Well tuned audio systems have long been a Volvo hallmark. The XC60′s base 160-watt, 8-speaker system comes with standard HD Radio, Bluetooth phone integration, USB/iPod/Aux connectors and XM Satellite Radio. An optional 650-watt, 12-speaker premium sound system is available and adds Dolby ProLogic II decoding to the mix. Despite having a lower speaker count than BMW’s sound systems, I found the balance and tone of both system to be more pleasing than the German wares.

Drivetrain

When Volvo first launched “R-Design,” it was simply an appearance package, thankfully that’s changed. Instead of designing a unique engine for the R-Design vehicles as they did with the former S60R and V70R, they turned to Polestar to boost the power from the existing turbo engine. The result is a 3.0L inline 6-cylinder engine with a single twin-scroll turbo that cranks out 325HP and a stump-pulling 354 lb-ft of twist. Power is routed to all four wheels via a standard Aisin 6-speed automatic and Haldex AWD system. Polestar was also allowed to stiffen the springs by 10%, fiddle with the steering ratio and reprogram the transmission for sportier shifting. Perhaps in deference to the rural Swedes that live with miles of unpaved dirt roads, Volvo left the Jeep-like 9.1 inches of ground clearance intact.

Drive

You’d think a curb weight 4,264lbs and over 9-inches of ground clearance the XC60 would handle like a pig, but the only swine metaphor that’s applicable is: this thing takes off like a stuck pig. We clocked a solid 5.6 seconds to 60, just 1/10th behind the 2012 BMW X3 xDrive35i but more importantly a whopping 1.5 seconds faster than the first XC60 T6 we tested in 2010. The observant in the crowd will note this is 1/2 a second faster than the Q5 3.2 and nearly a full second faster than the GLK350. Suspicious? Indeed, but a trip to a local dealer with our testing equipment revealed identical times with the two R-Designs on the lot. When the going gets twisty the tall XC60 handles impressively despite the ride height and the all-season tires. The BMW is still the handling king of the luxury CUV class, but as unlikely as this sounds, the Volvo is a close second. The downside to this unexpected handling prowess is a harsh ride from the stiffer springs and low-profile tires.
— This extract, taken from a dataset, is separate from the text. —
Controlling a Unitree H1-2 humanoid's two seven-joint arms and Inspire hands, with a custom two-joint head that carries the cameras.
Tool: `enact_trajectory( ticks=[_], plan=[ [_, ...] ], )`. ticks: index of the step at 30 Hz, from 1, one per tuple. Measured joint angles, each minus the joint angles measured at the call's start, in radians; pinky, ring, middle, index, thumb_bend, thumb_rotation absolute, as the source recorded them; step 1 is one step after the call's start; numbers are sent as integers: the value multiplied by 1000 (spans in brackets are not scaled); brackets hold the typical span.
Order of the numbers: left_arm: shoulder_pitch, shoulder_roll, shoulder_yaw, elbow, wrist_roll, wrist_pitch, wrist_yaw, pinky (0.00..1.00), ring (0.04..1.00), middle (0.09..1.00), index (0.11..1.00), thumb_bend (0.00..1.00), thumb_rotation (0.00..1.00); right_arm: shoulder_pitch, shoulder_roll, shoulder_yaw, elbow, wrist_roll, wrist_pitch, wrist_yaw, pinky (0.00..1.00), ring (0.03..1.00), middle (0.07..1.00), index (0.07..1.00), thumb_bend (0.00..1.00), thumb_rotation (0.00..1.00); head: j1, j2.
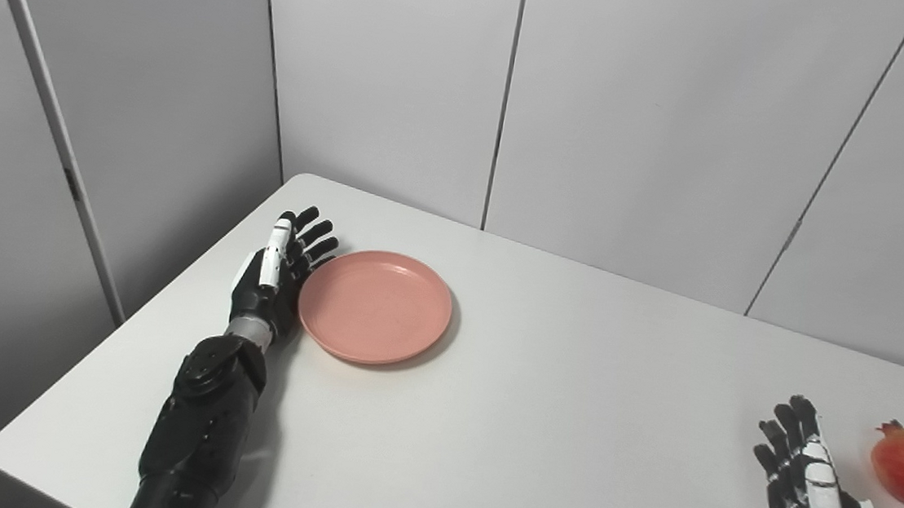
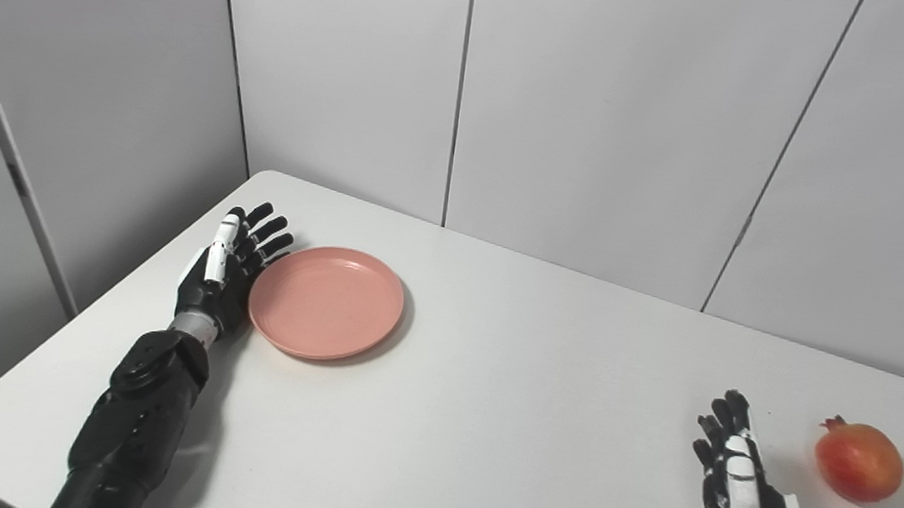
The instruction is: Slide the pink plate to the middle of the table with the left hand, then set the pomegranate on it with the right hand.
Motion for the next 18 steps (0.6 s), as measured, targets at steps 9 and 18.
enact_trajectory(
  ticks=[9, 18],
  plan=[
    [0, -29, -29, -35, -2, 28, -4, 869, 876, 883, 874, 377, 1000, 0, 0, 3, 6, 1, 0, 1, 1000, 1000, 1000, 1000, 96, 1000, -14, 8],
    [-1, -62, -66, -60, 1, 48, -1, 865, 873, 880, 869, 370, 1000, 0, 18, 5, 26, -4, 0, -3, 1000, 1000, 1000, 1000, 127, 1000, -41, 21]
  ],
)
No Volvo would be complete without a bevy of electronic safety systems to save your bacon. Unlike Infiniti however, Volvo takes a different approach to electronic nannies. Infiniti’s systems act obtrusively, intervening well before the point of no return while Volvo’s systems only act after the vehicle decides it is too late for you to do anything. For 2012 Volvo has updated their City Safety system to recognize pedestrians as well as vehicles in your way. As long as you are driving under 19MPH the system will intervene and stop you completely if it thinks an accident is unavoidable. Thankfully Volvo realized that 19MPH is a bit slow for American traffic and has announced that starting with the 2013 model year the system will act at speeds up to 31MPH. (No word if existing Volvos can be upgraded.) On the luxury feature front, the optional radar cruise control has been tweaked to handle stop-and-go traffic taking you to a complete stop and accelerating again when the traffic moves. The system behaves smoothly and ties with the latest Mercedes system for the best dynamic cruise control system available.
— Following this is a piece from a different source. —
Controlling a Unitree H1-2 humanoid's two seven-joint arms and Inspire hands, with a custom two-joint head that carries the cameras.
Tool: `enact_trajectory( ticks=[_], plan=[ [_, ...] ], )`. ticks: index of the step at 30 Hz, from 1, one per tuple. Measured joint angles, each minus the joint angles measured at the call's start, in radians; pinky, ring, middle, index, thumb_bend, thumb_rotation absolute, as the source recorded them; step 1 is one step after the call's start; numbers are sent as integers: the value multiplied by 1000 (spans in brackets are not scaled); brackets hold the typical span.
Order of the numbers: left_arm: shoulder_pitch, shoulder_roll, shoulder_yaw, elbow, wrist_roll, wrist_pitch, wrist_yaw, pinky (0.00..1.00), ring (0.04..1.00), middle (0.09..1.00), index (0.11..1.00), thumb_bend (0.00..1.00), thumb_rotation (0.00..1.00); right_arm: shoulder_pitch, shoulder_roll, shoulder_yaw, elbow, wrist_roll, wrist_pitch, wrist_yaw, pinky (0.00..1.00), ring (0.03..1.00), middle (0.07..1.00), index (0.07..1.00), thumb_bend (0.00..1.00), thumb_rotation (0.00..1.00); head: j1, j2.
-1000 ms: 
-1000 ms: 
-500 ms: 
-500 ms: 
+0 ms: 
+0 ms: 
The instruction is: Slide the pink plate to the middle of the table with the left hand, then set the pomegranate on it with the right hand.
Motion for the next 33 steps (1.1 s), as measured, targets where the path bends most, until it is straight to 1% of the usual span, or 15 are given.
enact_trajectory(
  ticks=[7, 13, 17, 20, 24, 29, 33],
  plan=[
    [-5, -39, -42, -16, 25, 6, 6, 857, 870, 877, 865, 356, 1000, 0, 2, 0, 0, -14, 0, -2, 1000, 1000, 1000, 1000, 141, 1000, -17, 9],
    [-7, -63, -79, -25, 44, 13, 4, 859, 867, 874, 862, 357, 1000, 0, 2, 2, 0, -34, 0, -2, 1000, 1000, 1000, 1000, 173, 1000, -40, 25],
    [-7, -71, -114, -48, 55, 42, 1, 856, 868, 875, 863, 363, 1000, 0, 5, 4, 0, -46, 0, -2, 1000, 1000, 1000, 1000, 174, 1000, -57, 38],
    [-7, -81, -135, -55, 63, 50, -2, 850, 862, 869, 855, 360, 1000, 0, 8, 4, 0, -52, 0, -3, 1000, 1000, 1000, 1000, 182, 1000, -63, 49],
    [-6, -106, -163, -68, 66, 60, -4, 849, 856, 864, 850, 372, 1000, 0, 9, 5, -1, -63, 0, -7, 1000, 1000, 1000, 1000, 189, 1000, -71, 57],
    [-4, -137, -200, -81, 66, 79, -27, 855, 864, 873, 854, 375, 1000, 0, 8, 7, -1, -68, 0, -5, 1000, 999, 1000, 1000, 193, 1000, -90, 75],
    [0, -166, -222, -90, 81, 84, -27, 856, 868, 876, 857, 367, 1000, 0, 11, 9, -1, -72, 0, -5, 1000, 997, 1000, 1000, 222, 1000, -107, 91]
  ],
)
I think the XC60 R-Design might just be the best kept secret in the luxury market. While the X3 xDrive35i is the obvious sporty choice to quench your sporty CUV thirst, the XC60 R-Design delivers 99% of the performance and 95% of the technology for around $3,000 less. The XC60 R-Design proves that Volvo can make a dirt road-capable CUV with styling flair, BMW competitive performance, and enough electronic nannies to satisfy the risk-adverse in the crowd (not to mention your insurance broker). The real question is if buyers will actually cross-shop the Volvo with its German competition.
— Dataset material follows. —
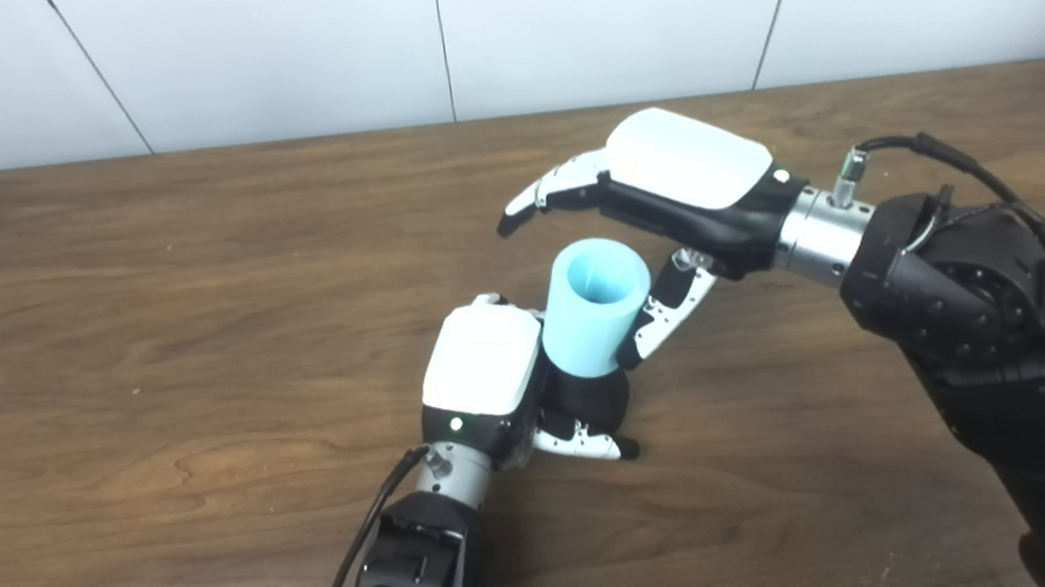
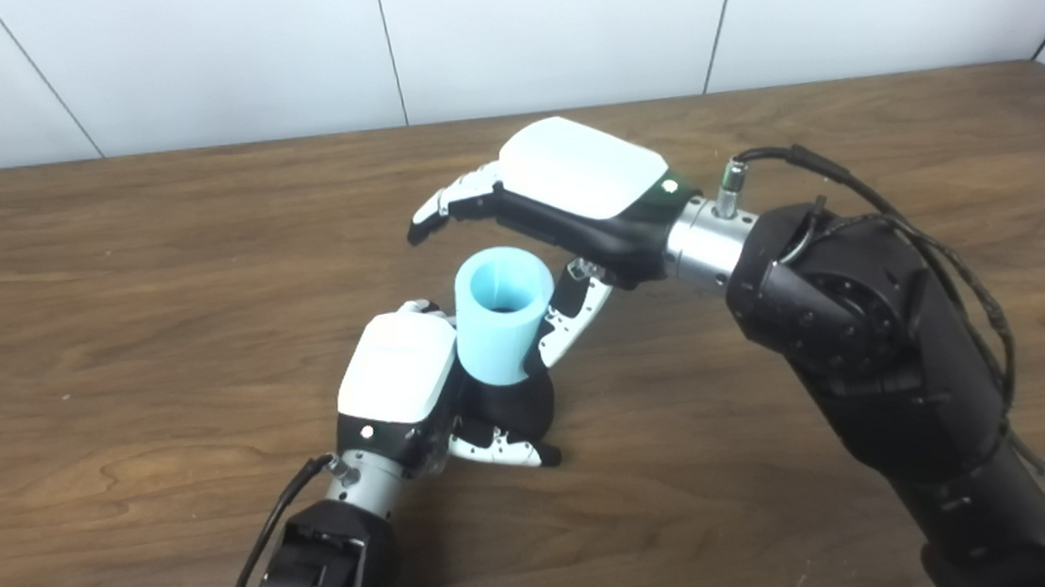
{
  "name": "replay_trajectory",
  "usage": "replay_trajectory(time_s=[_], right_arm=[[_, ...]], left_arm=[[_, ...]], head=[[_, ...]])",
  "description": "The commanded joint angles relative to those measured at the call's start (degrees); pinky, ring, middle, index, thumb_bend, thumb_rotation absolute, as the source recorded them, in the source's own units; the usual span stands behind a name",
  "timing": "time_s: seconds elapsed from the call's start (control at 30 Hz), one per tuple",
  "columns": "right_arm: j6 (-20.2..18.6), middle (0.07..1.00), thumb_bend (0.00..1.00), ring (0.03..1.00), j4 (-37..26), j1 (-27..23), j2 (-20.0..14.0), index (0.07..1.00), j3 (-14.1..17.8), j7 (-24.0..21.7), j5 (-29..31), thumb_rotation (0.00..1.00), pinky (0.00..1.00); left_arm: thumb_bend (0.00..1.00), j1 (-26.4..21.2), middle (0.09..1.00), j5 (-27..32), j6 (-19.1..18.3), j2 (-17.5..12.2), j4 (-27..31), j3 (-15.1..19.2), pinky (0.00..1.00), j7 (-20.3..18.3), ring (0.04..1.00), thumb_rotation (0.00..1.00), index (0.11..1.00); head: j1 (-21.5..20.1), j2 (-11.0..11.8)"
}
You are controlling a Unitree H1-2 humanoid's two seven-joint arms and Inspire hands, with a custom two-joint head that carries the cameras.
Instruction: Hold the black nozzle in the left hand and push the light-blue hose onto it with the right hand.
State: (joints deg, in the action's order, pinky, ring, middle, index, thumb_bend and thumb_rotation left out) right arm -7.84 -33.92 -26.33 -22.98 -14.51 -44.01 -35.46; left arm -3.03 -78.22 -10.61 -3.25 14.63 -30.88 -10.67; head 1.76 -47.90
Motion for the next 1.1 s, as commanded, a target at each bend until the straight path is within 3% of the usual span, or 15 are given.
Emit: replay_trajectory(time_s=[0.0,0.27,0.5,0.7,0.9,1.07], right_arm=[[-1.76,0.845,0.98,0.843,-2.44,-1.61,-0.36,0.846,1.38,0.44,0.43,0.24,0.73],[-5.27,0.952,1.0,0.937,-4.23,-1.55,0.07,0.915,2.58,1.09,1.54,0.31,0.79],[-8.79,0.945,1.0,0.942,-7.73,-1.45,-2.04,0.912,3.82,-0.48,3.36,0.37,0.8],[-13.56,0.946,1.0,0.956,-12.87,0.04,-5.42,0.916,5.28,-3.28,5.04,0.38,0.82],[-9.78,0.944,0.9,0.948,-15.77,5.58,-7.16,0.917,7.68,-0.02,7.01,0.48,0.83],[-5.64,0.963,0.71,0.969,-17.09,9.22,-6.9,0.909,8.61,2.64,7.39,0.7,0.86]], left_arm=[[0.52,0.49,0.497,0.35,0.39,0.19,-0.15,-0.25,0.79,-0.78,0.604,0.0,0.482],[0.52,0.58,0.486,0.61,0.28,0.0,-0.09,-0.14,0.79,-0.94,0.601,0.0,0.489],[0.52,0.76,0.466,4.71,0.59,0.43,-0.3,1.38,0.78,0.76,0.586,0.0,0.498],[0.52,0.45,0.446,7.35,1.01,0.07,-0.99,2.34,0.69,2.38,0.557,0.0,0.503],[0.52,0.15,0.455,8.92,0.6,-0.23,-1.22,3.25,0.7,2.29,0.562,0.0,0.498],[0.52,-0.13,0.453,9.54,0.35,-0.55,-1.22,3.78,0.69,1.98,0.558,0.0,0.496]], head=[[0.03,-0.03],[0.09,0.17],[0.2,0.19],[0.56,0.35],[0.47,0.52],[0.47,0.52]])
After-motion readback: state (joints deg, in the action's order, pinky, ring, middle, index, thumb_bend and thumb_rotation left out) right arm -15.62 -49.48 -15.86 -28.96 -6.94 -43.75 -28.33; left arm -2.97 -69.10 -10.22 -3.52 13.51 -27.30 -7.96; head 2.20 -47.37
Volvo has long had a reputation for building cars that are safe and durable, but less than sexy. With a reputation like that, and a distinct lack of advertising to the contrary, the XC60 R-Design is likely to remain a niche product. Seriously, when was the last time you even saw a Volvo commercial on TV? Me either. Pity because the XC60 R-Design’s performance to cost ratio make it quite simply the best all-around luxury crossover.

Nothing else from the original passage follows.